_Problem requirements_
Say how many of the lines below hold "crates", writing the number and nothing more.
##### Exercise input #####
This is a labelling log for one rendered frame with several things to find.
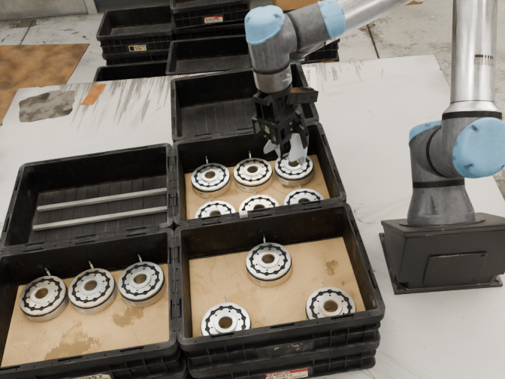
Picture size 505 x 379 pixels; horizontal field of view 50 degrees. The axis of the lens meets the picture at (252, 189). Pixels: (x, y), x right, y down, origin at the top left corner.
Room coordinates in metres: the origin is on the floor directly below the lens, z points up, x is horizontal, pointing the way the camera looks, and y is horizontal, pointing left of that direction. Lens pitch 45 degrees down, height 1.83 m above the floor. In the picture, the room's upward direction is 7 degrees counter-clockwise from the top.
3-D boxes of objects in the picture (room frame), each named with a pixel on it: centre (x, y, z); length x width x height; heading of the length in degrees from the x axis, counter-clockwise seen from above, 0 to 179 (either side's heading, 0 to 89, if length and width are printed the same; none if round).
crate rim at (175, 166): (0.97, -0.01, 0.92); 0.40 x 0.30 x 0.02; 92
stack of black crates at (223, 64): (2.29, 0.13, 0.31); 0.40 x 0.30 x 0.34; 86
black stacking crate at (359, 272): (0.67, -0.02, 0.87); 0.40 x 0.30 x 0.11; 92
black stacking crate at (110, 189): (0.96, 0.39, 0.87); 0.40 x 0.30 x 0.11; 92
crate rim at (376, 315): (0.67, -0.02, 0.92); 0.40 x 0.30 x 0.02; 92
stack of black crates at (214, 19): (2.69, 0.10, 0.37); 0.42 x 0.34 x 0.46; 86
#####
_Task solution_
2